### Data listing
● ● ● ● ● ● ●
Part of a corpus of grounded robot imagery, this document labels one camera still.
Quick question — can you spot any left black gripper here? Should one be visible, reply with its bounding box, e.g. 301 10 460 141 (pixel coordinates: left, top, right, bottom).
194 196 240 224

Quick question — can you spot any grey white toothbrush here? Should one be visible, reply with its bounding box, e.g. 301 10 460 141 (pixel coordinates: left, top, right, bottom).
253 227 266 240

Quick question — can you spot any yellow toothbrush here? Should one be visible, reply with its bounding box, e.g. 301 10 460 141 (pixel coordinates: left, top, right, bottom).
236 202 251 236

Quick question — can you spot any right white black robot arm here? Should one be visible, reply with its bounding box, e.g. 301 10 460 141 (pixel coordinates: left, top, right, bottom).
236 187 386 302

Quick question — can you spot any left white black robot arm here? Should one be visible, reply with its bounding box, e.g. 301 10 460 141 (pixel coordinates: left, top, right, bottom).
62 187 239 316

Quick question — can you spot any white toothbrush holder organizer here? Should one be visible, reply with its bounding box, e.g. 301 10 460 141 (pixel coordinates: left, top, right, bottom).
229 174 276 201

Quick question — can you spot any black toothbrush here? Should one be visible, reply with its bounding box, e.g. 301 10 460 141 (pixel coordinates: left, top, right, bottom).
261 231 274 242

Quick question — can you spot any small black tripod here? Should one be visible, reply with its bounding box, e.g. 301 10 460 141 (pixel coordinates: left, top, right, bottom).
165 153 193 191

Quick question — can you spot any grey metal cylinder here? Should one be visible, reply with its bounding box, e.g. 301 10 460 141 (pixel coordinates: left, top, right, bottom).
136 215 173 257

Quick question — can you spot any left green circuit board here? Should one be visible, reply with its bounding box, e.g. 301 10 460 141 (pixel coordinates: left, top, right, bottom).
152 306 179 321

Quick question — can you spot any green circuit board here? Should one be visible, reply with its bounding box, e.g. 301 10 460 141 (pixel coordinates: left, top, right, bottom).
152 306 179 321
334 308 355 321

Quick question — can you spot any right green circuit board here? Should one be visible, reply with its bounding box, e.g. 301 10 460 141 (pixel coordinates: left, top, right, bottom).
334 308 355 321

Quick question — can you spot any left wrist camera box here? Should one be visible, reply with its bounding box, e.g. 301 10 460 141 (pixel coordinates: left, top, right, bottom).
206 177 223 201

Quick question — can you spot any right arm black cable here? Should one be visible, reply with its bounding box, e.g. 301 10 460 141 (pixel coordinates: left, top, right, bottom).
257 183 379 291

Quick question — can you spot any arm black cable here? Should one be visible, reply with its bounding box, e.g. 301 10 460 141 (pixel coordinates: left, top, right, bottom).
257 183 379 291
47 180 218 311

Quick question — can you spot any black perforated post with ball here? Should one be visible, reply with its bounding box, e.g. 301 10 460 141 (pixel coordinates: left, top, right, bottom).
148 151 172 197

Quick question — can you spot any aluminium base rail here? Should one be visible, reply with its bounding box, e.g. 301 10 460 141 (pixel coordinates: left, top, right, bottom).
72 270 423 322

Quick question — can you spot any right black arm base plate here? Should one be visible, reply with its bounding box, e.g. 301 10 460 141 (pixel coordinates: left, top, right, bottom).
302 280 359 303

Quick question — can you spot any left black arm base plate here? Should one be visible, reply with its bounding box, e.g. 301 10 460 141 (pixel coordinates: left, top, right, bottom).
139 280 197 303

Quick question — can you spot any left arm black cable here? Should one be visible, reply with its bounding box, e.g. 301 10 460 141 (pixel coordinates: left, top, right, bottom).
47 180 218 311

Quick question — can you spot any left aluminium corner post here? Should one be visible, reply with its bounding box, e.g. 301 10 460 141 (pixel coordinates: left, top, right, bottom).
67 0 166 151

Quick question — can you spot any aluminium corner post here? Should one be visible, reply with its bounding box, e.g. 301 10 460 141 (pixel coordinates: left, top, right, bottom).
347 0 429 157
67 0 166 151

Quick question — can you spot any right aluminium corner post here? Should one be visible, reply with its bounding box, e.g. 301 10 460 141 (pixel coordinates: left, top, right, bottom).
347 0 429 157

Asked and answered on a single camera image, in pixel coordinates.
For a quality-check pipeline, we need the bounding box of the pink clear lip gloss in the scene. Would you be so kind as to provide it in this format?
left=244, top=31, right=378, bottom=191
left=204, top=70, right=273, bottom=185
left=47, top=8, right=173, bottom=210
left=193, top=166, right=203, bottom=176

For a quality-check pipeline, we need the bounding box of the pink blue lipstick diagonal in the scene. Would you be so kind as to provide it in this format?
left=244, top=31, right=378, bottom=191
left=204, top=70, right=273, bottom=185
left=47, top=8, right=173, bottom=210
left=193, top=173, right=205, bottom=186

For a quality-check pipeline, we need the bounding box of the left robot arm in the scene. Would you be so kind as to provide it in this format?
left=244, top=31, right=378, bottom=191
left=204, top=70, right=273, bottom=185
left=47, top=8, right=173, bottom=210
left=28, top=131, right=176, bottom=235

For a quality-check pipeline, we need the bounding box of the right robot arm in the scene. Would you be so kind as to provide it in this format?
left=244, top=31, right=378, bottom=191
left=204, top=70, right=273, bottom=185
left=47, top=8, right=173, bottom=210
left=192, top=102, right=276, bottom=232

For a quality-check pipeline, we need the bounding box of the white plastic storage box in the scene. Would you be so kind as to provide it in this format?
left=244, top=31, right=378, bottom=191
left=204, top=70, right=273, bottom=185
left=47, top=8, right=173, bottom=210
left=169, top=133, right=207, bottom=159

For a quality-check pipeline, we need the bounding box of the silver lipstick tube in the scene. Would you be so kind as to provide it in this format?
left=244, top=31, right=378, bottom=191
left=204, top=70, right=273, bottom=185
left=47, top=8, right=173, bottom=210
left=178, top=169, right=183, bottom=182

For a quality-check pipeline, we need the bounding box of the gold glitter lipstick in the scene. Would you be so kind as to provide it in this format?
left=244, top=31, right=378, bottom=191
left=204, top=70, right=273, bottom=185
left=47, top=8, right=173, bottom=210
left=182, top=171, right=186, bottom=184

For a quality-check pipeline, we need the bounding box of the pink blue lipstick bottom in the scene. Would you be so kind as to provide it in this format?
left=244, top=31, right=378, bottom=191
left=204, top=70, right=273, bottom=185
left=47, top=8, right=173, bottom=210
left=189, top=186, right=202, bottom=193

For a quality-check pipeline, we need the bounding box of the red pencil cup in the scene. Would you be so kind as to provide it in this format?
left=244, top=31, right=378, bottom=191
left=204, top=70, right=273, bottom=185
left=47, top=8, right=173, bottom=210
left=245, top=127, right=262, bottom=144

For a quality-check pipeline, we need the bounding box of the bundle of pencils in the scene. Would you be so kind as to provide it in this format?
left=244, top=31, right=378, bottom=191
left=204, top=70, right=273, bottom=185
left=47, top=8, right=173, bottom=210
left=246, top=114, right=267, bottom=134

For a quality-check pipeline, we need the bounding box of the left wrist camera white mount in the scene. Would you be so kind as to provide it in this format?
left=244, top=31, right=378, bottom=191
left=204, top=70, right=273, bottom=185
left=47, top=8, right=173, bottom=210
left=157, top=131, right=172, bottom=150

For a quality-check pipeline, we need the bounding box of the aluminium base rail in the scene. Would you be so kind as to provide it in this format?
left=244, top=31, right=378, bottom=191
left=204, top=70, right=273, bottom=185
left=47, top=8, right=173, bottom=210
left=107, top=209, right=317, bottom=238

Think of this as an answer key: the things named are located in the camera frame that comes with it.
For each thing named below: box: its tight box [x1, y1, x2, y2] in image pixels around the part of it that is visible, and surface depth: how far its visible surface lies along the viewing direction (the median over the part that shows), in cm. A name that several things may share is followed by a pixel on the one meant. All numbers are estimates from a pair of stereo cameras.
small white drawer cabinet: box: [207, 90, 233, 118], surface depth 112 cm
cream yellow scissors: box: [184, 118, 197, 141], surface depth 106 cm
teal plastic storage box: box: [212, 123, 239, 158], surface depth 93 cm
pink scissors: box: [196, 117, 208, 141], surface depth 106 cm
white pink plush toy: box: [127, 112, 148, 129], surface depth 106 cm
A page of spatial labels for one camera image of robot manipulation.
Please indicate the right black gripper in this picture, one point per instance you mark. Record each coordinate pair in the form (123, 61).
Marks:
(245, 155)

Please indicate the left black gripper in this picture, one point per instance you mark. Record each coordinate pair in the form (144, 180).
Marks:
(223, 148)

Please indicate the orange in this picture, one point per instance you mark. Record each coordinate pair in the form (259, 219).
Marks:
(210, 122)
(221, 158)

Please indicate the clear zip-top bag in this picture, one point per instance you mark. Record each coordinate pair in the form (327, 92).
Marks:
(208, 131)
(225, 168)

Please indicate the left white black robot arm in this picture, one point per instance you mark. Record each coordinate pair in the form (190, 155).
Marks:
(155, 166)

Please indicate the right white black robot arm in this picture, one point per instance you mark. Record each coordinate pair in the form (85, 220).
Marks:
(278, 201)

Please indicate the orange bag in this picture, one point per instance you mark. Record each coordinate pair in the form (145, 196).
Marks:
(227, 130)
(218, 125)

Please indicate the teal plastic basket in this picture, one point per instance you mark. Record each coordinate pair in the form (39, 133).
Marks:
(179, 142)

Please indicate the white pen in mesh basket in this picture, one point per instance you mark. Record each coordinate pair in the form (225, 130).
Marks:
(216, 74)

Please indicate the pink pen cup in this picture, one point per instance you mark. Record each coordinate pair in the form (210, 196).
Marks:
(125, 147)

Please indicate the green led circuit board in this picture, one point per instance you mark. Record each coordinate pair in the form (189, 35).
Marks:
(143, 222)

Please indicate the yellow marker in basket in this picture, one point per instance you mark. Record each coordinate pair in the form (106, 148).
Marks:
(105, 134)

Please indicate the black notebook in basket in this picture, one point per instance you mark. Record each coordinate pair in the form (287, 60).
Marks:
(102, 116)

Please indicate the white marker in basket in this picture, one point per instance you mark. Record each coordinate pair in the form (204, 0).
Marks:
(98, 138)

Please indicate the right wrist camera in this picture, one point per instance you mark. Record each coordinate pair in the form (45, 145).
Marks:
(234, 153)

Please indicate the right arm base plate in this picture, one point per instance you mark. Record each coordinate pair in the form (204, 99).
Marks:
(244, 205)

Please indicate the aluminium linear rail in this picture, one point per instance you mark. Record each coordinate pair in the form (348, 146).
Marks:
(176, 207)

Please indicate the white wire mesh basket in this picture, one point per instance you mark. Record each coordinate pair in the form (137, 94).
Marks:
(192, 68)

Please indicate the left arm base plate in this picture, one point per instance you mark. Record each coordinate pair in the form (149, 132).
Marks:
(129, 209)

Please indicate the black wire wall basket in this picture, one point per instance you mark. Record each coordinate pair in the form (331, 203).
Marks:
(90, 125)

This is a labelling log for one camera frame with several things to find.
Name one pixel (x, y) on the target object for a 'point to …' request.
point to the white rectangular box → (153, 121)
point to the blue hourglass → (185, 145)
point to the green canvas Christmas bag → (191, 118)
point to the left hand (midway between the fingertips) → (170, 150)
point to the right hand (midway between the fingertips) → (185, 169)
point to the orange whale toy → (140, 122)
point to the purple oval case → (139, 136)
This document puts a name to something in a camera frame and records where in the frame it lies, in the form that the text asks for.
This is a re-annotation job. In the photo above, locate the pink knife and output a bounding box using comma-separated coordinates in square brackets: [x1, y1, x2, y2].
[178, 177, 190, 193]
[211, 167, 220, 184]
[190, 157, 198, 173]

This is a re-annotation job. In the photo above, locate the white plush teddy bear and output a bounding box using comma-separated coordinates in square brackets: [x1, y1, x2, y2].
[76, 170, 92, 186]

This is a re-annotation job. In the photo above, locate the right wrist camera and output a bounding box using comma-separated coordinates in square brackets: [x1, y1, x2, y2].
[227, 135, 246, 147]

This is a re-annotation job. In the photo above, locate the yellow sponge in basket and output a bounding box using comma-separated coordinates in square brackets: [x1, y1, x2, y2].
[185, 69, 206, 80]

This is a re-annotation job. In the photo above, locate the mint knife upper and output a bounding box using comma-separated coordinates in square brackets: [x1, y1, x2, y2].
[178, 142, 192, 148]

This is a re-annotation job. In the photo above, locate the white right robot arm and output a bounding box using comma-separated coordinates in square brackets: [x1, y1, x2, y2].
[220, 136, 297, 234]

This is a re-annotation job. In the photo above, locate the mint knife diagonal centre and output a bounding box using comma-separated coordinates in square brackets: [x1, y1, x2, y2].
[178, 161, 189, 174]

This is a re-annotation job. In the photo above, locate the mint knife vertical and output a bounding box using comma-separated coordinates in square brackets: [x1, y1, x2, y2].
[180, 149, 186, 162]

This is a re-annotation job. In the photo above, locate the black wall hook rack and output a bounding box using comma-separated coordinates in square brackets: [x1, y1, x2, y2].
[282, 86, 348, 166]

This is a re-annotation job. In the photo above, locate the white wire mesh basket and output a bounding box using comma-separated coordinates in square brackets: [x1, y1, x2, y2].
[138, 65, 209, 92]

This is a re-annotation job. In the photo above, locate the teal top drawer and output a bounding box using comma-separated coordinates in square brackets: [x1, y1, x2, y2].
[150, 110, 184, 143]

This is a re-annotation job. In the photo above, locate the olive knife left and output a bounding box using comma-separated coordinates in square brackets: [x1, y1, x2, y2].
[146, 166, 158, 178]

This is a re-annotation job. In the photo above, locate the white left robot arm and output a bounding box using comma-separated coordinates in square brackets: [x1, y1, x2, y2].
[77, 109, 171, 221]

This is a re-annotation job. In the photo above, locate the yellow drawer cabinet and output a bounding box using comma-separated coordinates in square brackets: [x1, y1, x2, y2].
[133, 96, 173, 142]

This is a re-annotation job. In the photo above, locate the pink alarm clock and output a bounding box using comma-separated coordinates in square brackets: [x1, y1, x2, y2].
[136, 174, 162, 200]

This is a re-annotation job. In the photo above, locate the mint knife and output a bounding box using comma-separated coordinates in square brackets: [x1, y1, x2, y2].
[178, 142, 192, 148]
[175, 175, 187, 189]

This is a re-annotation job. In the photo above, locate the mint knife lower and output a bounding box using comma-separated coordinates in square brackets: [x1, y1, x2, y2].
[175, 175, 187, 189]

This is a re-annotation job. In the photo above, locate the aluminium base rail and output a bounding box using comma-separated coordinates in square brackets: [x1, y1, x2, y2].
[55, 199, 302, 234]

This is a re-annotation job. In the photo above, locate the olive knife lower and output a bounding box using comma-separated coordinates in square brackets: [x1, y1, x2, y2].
● ● ● ● ● ● ●
### Task brief
Take the entries above and copy out all lines with the string "plastic".

### Reply
For a quality-check pipeline, we need the bounding box of the white plastic storage box in the scene. Would you be so kind as to provide it in this format?
teal plastic storage box: box: [212, 123, 239, 158], surface depth 93 cm
Please indicate the teal plastic basket in this picture, one point per instance you mark. Record each coordinate pair in the form (39, 133).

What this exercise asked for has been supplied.